Entwarnung für eine Volksschule in der Galileigasse in Wien-Alsergrund: Zwei unter Coronavirus-Verdacht stehenden Lehrerinnen wurden negativ getestet. Das teilte Corina Had, Mediensprecherin der Wiener Berufsrettung, am Samstag mit. Damit findet der Unterricht am Montag ganz normal statt.

Die beiden Leherinnen bleiben zur Sicherheit noch in häuslicher Absonderung. Diese Maßnahme gilt für 14 Tage. In Wien ist die Zahl der Infizierten mit 23 bis Samstagmittag übrigens gleich geblieben.

Sicherheitsvorkehrungen

Bundeskanzler Sebastian Kurz (ÖVP) hatte zuvor am Freitagabend weitere Maßnahmen zur Eindämmung des Virus angekündigt. "Die Situation hat sich verschärft, insbesondere im Iran, auch in Südkorea und in einigen Regionen Italiens."

Deshalb wird es zunächst keine Direktflüge mehr in den Iran, nach Südkorea und zu den norditalienischen Flughäfen Mailand und Bologna geben. Weiters wurden auch punktuelle Gesundheitschecks an den österreichisch-italienischen Grenzübergängen verfügt, wie Kurz bei einer Pressekonferenz ankündigte.

Attest bei Einreise

Außerdem werden von Drittstaatsangehörigen, die aus bestimmten Gegenden Chinas, aus dem Iran und Südkorea einreisen wollen, Atteste von Ärzten verlangt, die bestätigen, dass der Betreffende keine Infektion mit dem Coronavirus hat, erläuterte Gesundheitsminister Rudolf Anschober (Grüne). Die Maßnahmen treten mit kommender Woche in Kraft, ergänzte Kurz.
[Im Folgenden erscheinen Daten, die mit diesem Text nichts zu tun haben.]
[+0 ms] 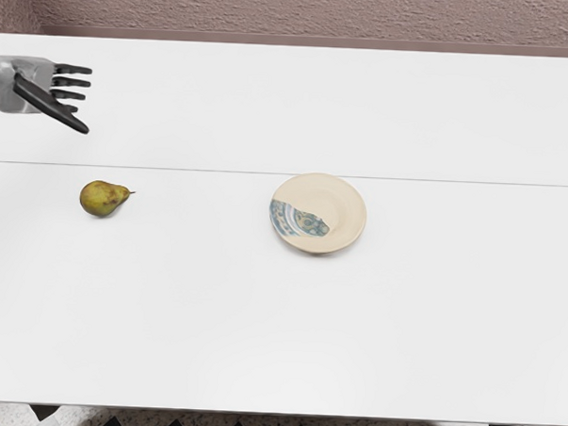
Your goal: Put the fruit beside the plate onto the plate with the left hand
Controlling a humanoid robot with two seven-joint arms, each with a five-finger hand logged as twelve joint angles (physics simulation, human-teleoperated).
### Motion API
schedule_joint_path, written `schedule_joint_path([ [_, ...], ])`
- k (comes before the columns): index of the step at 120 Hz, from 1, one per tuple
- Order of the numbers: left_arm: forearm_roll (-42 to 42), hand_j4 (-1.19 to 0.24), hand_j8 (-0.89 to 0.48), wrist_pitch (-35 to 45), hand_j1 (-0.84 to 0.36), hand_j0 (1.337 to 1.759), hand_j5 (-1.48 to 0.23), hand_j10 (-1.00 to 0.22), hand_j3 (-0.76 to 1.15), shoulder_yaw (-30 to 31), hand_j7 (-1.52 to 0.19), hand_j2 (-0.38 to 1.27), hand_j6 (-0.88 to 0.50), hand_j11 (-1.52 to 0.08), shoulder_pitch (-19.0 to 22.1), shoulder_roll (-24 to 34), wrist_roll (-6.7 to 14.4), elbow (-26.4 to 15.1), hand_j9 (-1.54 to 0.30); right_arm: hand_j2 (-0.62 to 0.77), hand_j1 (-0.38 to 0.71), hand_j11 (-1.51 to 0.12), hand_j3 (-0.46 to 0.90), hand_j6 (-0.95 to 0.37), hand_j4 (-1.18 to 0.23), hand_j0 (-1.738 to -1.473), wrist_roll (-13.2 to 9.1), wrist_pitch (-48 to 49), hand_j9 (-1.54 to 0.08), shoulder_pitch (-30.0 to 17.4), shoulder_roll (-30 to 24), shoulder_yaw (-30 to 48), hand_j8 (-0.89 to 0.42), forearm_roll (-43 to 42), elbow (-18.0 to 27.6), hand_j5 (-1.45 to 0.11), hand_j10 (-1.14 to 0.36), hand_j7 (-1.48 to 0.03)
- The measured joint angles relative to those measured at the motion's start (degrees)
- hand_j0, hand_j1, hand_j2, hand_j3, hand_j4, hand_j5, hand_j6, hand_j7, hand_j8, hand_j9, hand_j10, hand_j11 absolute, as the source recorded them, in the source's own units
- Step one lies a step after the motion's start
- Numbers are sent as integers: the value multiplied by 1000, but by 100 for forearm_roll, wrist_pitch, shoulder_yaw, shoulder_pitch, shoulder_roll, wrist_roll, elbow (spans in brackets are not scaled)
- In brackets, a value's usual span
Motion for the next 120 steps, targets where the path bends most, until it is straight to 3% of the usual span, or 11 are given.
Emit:
schedule_joint_path([
  [80, 315, -1, -1, 0, 349, 1658, 0, -1, 0, 53, 0, 0, -1, 0, 44, 339, 54, -124, 0, 0, -349, 0, 0, 0, 0, -1658, 0, -10, 0, -16, 0, 8, 0, 9, -3, 0, 0, 0],
  [96, 508, -1, -1, 419, 349, 1658, 0, 0, 0, 197, 0, 0, -1, 0, 44, 847, 50, -1038, 0, 0, -349, 0, 0, 0, 0, -1658, 0, -10, 0, -16, 0, 9, 0, 11, -4, 0, 0, 0],
  [120, 960, -2, -2, 2378, 349, 1658, 0, -1, 0, 494, 0, 0, -2, 0, 18, 948, 48, -2424, 0, 0, -349, 0, 0, 0, 0, -1658, 0, -10, 0, -16, 0, 9, 0, 10, -3, 0, 0, 0],
])
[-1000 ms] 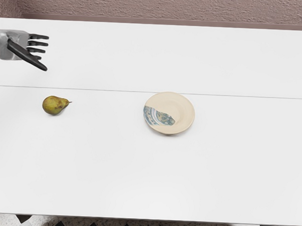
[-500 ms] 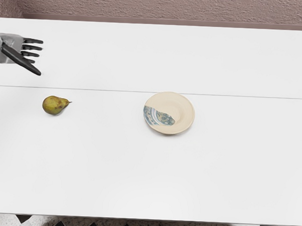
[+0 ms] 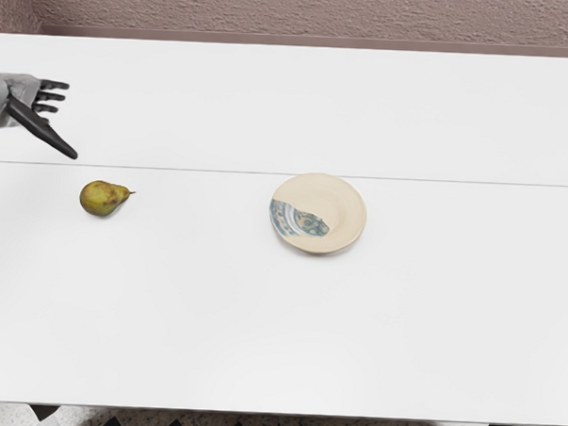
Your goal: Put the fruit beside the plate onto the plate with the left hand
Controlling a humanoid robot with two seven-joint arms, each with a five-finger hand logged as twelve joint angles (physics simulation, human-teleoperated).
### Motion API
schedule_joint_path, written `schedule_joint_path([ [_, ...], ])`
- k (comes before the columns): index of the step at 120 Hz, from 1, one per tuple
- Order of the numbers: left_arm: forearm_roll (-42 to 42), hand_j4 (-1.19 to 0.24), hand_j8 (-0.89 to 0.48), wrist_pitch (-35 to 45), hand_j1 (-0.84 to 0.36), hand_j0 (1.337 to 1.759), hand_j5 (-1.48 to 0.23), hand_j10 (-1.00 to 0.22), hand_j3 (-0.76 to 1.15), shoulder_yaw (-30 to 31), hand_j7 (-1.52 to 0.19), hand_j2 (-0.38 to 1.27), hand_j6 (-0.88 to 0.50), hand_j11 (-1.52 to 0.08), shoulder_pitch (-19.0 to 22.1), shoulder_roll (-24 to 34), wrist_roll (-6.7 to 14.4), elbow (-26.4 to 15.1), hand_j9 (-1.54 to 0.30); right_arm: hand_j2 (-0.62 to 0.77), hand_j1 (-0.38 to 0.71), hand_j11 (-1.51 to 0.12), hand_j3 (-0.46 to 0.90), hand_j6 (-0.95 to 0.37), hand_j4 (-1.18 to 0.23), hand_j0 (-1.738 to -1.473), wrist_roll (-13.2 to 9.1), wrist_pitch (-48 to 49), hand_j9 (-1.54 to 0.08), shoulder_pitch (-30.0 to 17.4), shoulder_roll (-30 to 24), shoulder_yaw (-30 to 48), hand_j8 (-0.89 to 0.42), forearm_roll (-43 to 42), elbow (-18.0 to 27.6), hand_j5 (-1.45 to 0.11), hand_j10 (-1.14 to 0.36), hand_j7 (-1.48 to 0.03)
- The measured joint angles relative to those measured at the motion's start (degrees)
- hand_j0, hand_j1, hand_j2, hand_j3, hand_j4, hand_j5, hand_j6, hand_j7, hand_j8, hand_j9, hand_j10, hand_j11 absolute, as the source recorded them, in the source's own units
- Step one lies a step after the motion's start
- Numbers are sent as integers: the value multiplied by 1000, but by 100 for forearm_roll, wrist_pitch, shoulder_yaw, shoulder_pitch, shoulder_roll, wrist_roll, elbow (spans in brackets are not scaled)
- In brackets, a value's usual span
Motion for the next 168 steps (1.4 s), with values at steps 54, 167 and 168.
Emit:
schedule_joint_path([
  [54, 614, -2, -3, 2023, 349, 1658, 0, -2, 0, 396, 0, 1, -3, 0, 18, 361, 592, -2135, 0, 0, -349, 0, 0, -1, 0, -1658, 0, 0, 0, 0, 0, 0, 0, 1, 0, 0, 0, 0],
  [167, 1495, -16, -17, 3809, 333, 1658, -18, -16, 0, 1131, -18, 4, -17, -18, 105, -618, 1018, -2536, -18, 0, -349, 0, 0, -1, 0, -1658, 0, 0, 0, 0, 0, 0, 0, 0, 0, 0, 0, 0],
  [168, 1495, -18, -19, 3817, 330, 1658, -22, -18, 0, 1138, -22, 5, -19, -22, 105, -621, 1018, -2536, -22, 0, -349, 0, 0, -1, 0, -1658, 0, 0, 0, 0, 0, 0, 0, 1, 0, 0, 0, 0],
])
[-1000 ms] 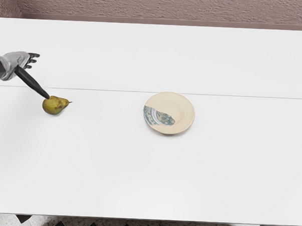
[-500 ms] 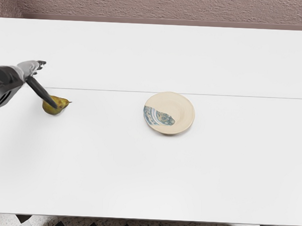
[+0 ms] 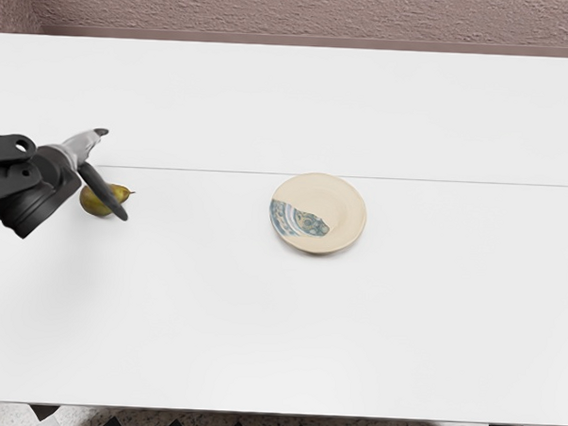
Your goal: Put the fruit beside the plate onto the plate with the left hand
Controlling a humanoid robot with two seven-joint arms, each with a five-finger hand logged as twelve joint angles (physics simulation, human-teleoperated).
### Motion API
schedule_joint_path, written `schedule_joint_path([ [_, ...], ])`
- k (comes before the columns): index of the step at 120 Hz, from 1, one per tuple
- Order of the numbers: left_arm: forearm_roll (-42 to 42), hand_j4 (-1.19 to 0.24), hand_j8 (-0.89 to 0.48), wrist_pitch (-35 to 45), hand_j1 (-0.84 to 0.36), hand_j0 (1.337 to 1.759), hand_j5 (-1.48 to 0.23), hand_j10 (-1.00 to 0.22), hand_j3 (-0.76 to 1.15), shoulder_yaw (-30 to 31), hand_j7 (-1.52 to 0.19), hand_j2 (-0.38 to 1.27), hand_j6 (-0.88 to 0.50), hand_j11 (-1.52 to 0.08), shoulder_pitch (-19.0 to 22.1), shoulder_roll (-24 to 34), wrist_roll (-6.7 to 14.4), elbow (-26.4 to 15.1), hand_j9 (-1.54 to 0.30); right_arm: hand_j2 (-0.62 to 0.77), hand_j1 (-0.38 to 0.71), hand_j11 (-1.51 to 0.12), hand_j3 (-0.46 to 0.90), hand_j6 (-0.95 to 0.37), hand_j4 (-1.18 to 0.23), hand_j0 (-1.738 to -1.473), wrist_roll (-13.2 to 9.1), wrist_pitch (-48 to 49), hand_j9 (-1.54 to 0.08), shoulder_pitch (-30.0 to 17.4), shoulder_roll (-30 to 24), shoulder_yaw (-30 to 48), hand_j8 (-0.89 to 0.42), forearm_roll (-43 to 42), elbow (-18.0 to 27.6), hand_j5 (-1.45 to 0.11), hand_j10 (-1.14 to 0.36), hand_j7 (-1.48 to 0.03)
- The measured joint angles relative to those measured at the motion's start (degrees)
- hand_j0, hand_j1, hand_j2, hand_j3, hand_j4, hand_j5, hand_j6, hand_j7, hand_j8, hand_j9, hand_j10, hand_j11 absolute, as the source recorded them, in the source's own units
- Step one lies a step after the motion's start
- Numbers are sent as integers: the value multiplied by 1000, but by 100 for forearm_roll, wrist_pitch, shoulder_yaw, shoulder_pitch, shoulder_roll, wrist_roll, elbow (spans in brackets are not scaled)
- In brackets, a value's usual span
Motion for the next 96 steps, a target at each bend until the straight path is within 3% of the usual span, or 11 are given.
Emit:
schedule_joint_path([
  [96, 184, -301, -302, 216, -9, 1658, -390, -301, 0, 258, -389, 62, -302, -389, 91, -126, 172, 49, -389, 0, -349, 0, 0, -1, 0, -1658, 0, 0, 0, 0, 0, 0, 0, 0, 0, 0, 0, 0],
])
Innenminister Karl Nehammer (ÖVP) betonte die enge Kooperation zwischen Gesundheitsbehörden und der Polizei, die die Aufgabe habe, die Behörden bei den Maßnahmen gegen die Ausbreitung des Virus zu unterstützen.

Anschober, der am Freitag beim Gesundheitsministerrat der EU in Brüssel war, sprach von einer "schwierigen Situation, dass die Zahlen in Südkorea und Iran eine drastische Steigerung erfahren, und auch in der Lombardei sehr ernst zu nehmende Zunahmen zu verzeichnen sind". Weltweit gebe es mittlerweile 101.000 bestätigte Fälle und man gehe von einer erheblichen Dunkelziffer aus.

Alle Bundesländer betroffen

In Oberösterreich sind am Samstagmorgen weitere Fälle einer Corona-Infektion bestätigt worden. Die Betroffenen - ein Mann und ein Ehepaar aus Leonding (Bezirk Linz-Land) - waren in derselben Reisegruppe wie ein erkrankter Mühlviertler, der Donnerstagabend als erster in Oberösterreich positiv getestet worden war, teilte das Land mit. Alle vier bleiben vorerst in häuslicher Quarantäne.

Im Burgenland wurden am Freitagabend vier Fälle gemeldet, das Coronavirus hat somit zu diesem Zeitpunkt erstmals alle österreichischen Bundesländer erreicht. Zu den ersten bestätigten Covid-19-Fällen im Burgenland findet zur Stunde eine Pressekonferenz in Eisenstadt statt.

In Niederösterreich sind Samstagmittag acht neue Coronavirus-Fälle bestätigt worden. Die Zahl der Infizierten ist damit von 15 auf insgesamt 23 angestiegen. Von den acht neuen Betroffenen sind nach Angaben des Sanitätsstabes fünf aus dem Bezirk Korneuburg, zwei aus dem Bezirk Tulln und einer aus dem Bezirk Mistelbach.

Insgesamt wurden in Niederösterreich bisher 438 Personen auf das Covid-19-Virus getestet. 404 Tests waren negativ, elf Ergebnisse sind noch ausständig.